Under these premises, the crucial question is how far can open societies really go in anti-doping? In fact, the application of urine and blood controls as well as the evaluation and collection of biological and other personal data normally require serious factual reasons. This is especially true within Western societies which explicitly highlight the values of personal freedom, self-determination and privacy. In high-performance sports, however, top-athletes are generally under supervision. It is hardly conceivable that people would tolerate such a system of control in other social fields.
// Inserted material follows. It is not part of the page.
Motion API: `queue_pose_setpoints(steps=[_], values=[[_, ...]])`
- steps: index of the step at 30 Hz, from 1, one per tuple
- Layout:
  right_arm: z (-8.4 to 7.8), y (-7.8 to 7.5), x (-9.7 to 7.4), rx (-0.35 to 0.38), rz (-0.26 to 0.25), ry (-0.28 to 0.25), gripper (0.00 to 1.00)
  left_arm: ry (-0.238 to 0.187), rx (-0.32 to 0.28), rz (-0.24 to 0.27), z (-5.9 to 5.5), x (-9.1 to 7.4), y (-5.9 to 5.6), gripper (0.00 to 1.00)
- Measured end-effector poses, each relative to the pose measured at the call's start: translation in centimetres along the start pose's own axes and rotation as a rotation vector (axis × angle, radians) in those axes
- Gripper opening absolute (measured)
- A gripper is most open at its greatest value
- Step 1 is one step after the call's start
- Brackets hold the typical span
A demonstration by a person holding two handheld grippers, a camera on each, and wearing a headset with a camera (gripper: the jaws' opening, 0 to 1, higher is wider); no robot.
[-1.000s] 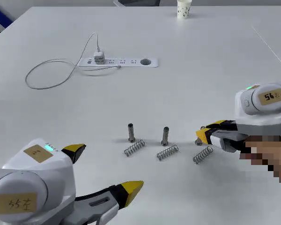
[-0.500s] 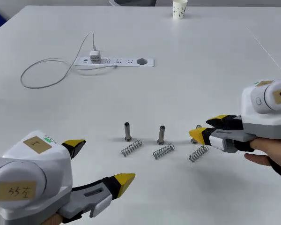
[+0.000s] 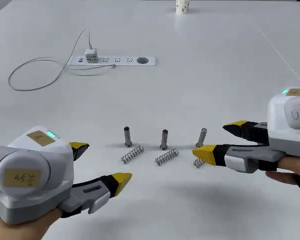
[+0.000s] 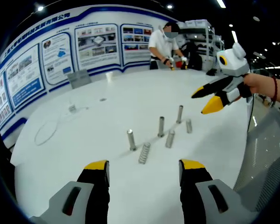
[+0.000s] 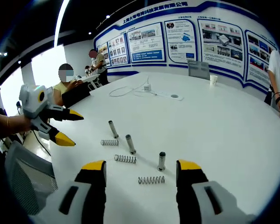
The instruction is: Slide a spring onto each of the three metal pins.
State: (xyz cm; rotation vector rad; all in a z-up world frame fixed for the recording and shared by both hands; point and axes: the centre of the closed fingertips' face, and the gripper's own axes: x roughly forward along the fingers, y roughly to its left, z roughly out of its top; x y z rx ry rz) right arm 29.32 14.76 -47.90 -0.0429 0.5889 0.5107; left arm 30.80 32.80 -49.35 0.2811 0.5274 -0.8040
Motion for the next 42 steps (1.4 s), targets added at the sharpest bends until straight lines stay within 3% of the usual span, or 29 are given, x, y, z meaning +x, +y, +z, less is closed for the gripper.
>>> queue_pose_setpoints(steps=[4, 13, 18, 31, 42], values=[[-0.2, 0.4, -0.4, -0.002, 0.018, -0.014, 0.65, -0.004, 0.03, -0.017, -0.1, 1.0, 0.0, 0.55], [-0.7, 1.1, -1.2, 0.006, 0.058, -0.039, 0.67, -0.001, 0.018, -0.049, -0.2, 3.2, 0.2, 0.41], [-1.3, 1.4, -1.5, 0.012, 0.07, -0.039, 0.68, 0.028, 0.045, -0.071, -0.8, 4.5, 0.6, 0.37], [-2.2, 1.3, -2.1, 0.01, 0.045, -0.016, 0.68, 0.104, 0.077, -0.131, -2.4, 7.0, 0.4, 0.23], [-3.1, 1.0, -2.3, 0.039, 0.031, 0.005, 0.66, 0.127, 0.082, -0.169, -3.1, 7.9, 0.1, 0.14]])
However, it is interesting to note that some newly introduced anti-doping measures also met with resistance at the beginning. The protests of cyclists against the introduction of doping tests in the 1960s, the riders’ protests at the Tour de France in 1998 against extensive police operations and some critical voices concerning WADA’s rigid whereabouts system exemplify that these measures were initially anything but a matter of course. However, the socialising effect of anti-doping was actually tremendous: in contrast to the protesting athletes in the 1960s, who considered tests as a rather humiliating practice, athletes today publish their testing results on their homepages as a means of showing conformity and proving clean performance. Despite the great power of socialisation on athletes and society as a whole, the crucial question remains: How far can anti-doping really go without losing its moral adequacy?